Johnston Busingye, ambassadeur du Rwanda au Royaume Uni, a été filmé en secret lors d’une réunion dans un club londonien dans le cadre d’une enquête du groupe de campagne Led By Donkeys menée avec le journaliste Antony Barnett.

Tout en soutenant le projet du gouvernement britannique d’envoyer des demandeurs d’asile dans son pays, mais a déclaré que les ministres devaient examiner les causes de la migration. Il a déclaré qu’il était « immoral » pour la Grande-Bretagne de prétendre être un pays de droit de l’homme.

L’ambassadeur Rwandais a accepté que 12 réfugiés congolais avaient été tué au Rwanda en 2018.

Busingye a semblé parler avec dédain des preuves selon lesquelles 12 réfugiés ont été abattus par la police au Rwanda en 2018. Il a déclaré : « Oui, cela aurait pu arriver, mais et alors ? L’ambassadeur a déclaré ce week-end en réponse aux questions de l’Observer que les fusillades mortelles dans l’ouest du Rwanda étaient une tragédie.

La police rwandaise avait tiré à balles réelles sur des réfugiés originaires de la République démocratique du Congo qui manifestaient devant le bureau du Haut-Commissariat des Nations Unies pour les réfugiés (HCR) dans le district de Karongi, Province de l’Ouest, le 22 février 2018, tuant au moins huit personnes sur le champ. Le même jour, une autre personne réfugiée est décédée des suites de ses blessures, et deux femmes enceintes qui avaient fui la fusillade ont fait une fausse couche.

À Kiziba, la police chargée de garder le camp de réfugiés a tué trois personnes alors qu’elles tentaient de partir aider les manifestants blessés, selon un témoin.

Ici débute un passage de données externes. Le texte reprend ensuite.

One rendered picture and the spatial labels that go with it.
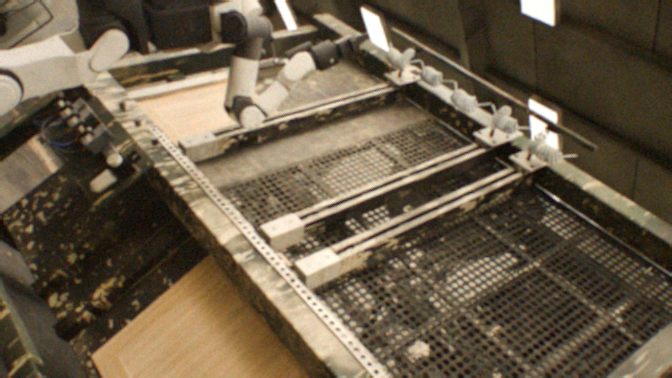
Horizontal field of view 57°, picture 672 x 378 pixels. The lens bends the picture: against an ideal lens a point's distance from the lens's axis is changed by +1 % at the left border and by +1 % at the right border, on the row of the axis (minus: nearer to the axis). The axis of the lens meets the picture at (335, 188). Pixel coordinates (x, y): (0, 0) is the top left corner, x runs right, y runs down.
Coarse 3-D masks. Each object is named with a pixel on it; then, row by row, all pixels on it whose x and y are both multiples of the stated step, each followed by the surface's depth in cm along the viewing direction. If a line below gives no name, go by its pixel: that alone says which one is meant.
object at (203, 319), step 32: (192, 288) 204; (224, 288) 201; (160, 320) 201; (192, 320) 197; (224, 320) 194; (256, 320) 191; (96, 352) 201; (128, 352) 198; (160, 352) 194; (192, 352) 191; (224, 352) 188; (256, 352) 185; (288, 352) 182
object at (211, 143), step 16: (416, 48) 263; (400, 64) 263; (400, 80) 266; (416, 80) 271; (352, 96) 258; (368, 96) 259; (384, 96) 266; (400, 96) 273; (288, 112) 240; (304, 112) 242; (320, 112) 245; (336, 112) 252; (352, 112) 258; (224, 128) 225; (240, 128) 228; (256, 128) 228; (272, 128) 233; (288, 128) 239; (304, 128) 245; (192, 144) 214; (208, 144) 217; (224, 144) 222; (240, 144) 227; (192, 160) 217
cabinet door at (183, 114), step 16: (160, 96) 246; (176, 96) 248; (192, 96) 250; (208, 96) 252; (256, 96) 257; (160, 112) 238; (176, 112) 239; (192, 112) 241; (208, 112) 243; (224, 112) 244; (160, 128) 229; (176, 128) 231; (192, 128) 232; (208, 128) 233; (176, 144) 222
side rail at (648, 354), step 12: (660, 336) 175; (648, 348) 171; (660, 348) 171; (636, 360) 167; (648, 360) 167; (660, 360) 168; (612, 372) 162; (624, 372) 163; (636, 372) 163; (648, 372) 164; (660, 372) 164
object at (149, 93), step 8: (224, 72) 265; (264, 72) 274; (272, 72) 277; (184, 80) 255; (192, 80) 256; (200, 80) 257; (208, 80) 258; (216, 80) 259; (224, 80) 262; (152, 88) 246; (160, 88) 247; (168, 88) 248; (176, 88) 249; (184, 88) 251; (192, 88) 254; (136, 96) 240; (144, 96) 242; (152, 96) 244
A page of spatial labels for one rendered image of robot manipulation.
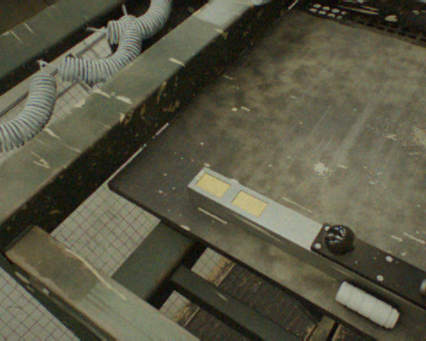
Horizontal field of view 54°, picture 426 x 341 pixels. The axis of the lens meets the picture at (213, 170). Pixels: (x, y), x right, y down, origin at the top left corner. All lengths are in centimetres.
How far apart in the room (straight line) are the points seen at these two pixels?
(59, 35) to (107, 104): 50
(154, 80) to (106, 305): 41
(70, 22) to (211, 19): 46
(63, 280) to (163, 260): 17
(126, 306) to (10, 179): 27
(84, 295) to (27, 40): 78
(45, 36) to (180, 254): 74
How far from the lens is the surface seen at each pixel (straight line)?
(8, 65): 118
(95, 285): 62
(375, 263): 63
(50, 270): 65
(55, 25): 126
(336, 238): 51
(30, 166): 71
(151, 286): 69
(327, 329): 175
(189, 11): 152
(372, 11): 120
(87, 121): 75
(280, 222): 65
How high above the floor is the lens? 175
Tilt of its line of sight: 9 degrees down
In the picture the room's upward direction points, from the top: 44 degrees counter-clockwise
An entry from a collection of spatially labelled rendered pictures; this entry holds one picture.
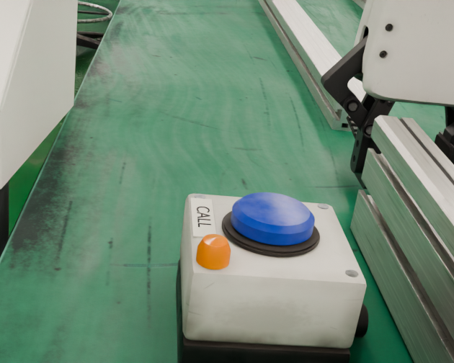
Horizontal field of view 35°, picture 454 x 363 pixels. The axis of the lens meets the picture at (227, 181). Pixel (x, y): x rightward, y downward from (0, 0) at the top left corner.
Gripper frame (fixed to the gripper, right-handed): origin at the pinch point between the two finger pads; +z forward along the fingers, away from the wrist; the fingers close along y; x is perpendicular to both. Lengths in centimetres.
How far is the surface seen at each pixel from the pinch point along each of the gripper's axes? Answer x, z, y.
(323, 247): 18.8, -3.0, 10.6
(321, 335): 21.8, 0.0, 10.7
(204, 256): 21.3, -3.5, 16.5
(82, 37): -303, 72, 52
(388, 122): 7.1, -5.4, 4.6
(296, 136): -11.6, 3.1, 5.8
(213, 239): 20.9, -4.1, 16.1
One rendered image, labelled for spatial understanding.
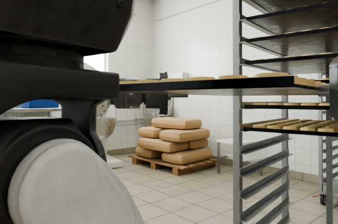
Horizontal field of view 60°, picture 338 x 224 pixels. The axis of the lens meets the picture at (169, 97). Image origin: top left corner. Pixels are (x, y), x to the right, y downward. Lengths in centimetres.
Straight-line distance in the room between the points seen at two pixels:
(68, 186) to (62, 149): 3
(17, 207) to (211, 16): 477
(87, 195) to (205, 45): 468
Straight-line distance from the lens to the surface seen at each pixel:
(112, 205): 31
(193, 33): 514
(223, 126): 462
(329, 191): 183
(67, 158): 27
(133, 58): 565
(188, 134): 403
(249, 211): 139
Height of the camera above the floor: 98
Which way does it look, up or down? 1 degrees up
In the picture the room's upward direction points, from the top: straight up
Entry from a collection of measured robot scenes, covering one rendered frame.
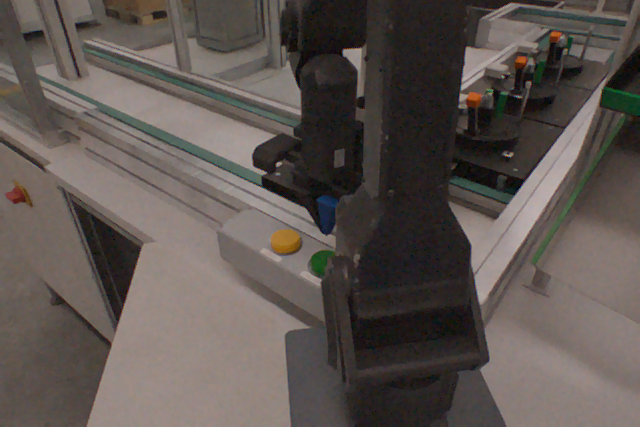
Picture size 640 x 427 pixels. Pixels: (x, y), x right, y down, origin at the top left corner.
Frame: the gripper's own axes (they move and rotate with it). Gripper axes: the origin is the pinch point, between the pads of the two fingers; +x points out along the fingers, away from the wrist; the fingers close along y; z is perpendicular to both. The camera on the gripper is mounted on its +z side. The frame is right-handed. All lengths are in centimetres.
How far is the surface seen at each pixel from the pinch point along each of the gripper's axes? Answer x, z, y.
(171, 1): -9, 35, 74
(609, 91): -15.9, 13.5, -22.2
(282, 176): 7.8, 11.6, 18.0
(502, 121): 6, 50, -4
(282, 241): 7.7, -0.9, 6.8
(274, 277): 11.9, -3.5, 6.1
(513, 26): 9, 139, 22
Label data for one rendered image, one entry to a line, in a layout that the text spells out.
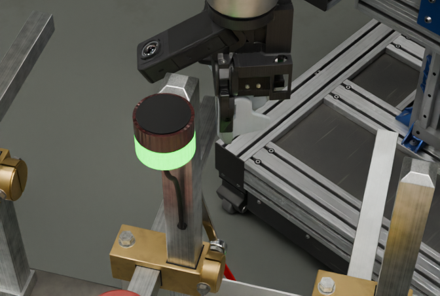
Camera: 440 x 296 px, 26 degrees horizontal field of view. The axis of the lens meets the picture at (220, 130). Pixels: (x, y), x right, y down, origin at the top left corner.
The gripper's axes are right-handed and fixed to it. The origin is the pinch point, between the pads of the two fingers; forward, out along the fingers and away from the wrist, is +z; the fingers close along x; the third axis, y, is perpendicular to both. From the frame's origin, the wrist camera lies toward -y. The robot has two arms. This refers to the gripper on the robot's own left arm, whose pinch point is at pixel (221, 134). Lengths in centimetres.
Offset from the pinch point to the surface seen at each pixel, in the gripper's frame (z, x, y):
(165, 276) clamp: 15.6, -8.5, -7.6
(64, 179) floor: 101, 82, -32
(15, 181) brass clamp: 5.1, -0.7, -24.6
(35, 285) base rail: 30.6, 2.0, -26.0
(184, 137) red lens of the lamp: -14.5, -13.6, -4.7
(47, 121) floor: 101, 103, -37
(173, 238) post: 8.4, -8.2, -6.3
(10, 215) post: 14.1, 1.4, -26.8
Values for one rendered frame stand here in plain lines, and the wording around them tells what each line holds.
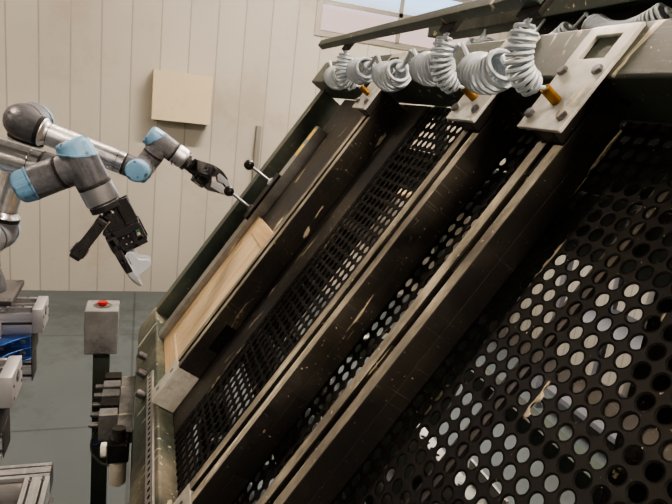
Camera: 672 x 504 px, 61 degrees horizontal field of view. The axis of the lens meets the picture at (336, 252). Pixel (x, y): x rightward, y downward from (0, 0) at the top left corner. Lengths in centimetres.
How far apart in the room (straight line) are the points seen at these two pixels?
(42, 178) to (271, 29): 396
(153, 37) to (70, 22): 60
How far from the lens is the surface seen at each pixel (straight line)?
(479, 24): 219
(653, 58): 88
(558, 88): 95
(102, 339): 238
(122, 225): 140
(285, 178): 207
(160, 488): 144
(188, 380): 170
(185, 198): 515
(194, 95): 490
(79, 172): 136
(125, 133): 507
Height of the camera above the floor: 178
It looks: 14 degrees down
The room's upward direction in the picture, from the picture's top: 7 degrees clockwise
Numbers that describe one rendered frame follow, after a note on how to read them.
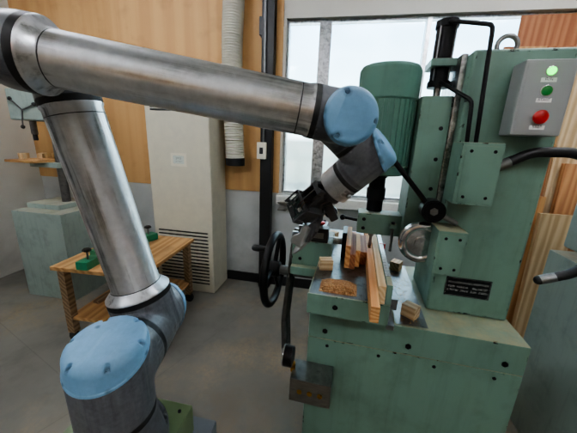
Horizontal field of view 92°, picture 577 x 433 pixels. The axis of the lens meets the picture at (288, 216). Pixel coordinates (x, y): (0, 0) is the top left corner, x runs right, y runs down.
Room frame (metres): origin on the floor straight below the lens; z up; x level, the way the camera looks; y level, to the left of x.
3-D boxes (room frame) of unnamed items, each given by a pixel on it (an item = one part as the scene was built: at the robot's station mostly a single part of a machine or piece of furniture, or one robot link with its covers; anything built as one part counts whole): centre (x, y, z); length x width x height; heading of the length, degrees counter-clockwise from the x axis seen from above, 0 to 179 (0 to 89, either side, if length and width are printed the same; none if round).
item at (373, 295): (0.87, -0.27, 0.92); 0.66 x 0.02 x 0.04; 167
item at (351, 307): (0.95, -0.18, 0.87); 0.61 x 0.30 x 0.06; 167
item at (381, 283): (0.92, -0.31, 0.92); 0.60 x 0.02 x 0.05; 167
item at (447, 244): (0.72, -0.43, 1.02); 0.09 x 0.07 x 0.12; 167
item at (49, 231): (2.22, 1.80, 0.79); 0.62 x 0.48 x 1.58; 80
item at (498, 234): (0.85, -0.57, 1.16); 0.22 x 0.22 x 0.72; 77
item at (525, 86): (0.71, -0.57, 1.40); 0.10 x 0.06 x 0.16; 77
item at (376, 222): (0.91, -0.30, 1.03); 0.14 x 0.07 x 0.09; 77
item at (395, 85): (0.92, -0.28, 1.35); 0.18 x 0.18 x 0.31

Malgré l’indignation, les autorités rwandaises  n’ont jamais  publié les résultats de leurs enquêtes sur la mort par balle de 12 réfugiés dans l’ouest du Rwanda le 22 février 2018. 5 ans après ces meurtres, les autorités n’ont pas révélé le nombre de personnes tuées, ni identifié et traduit en justice les responsables de l’usage excessif de la force.

Cette affirmation avec mépris de l’ambassadeur Busingye doit pousser les autorités congolaises à réclamer une enquête internationale afin de traduire en justice les coupables de cette tuerie.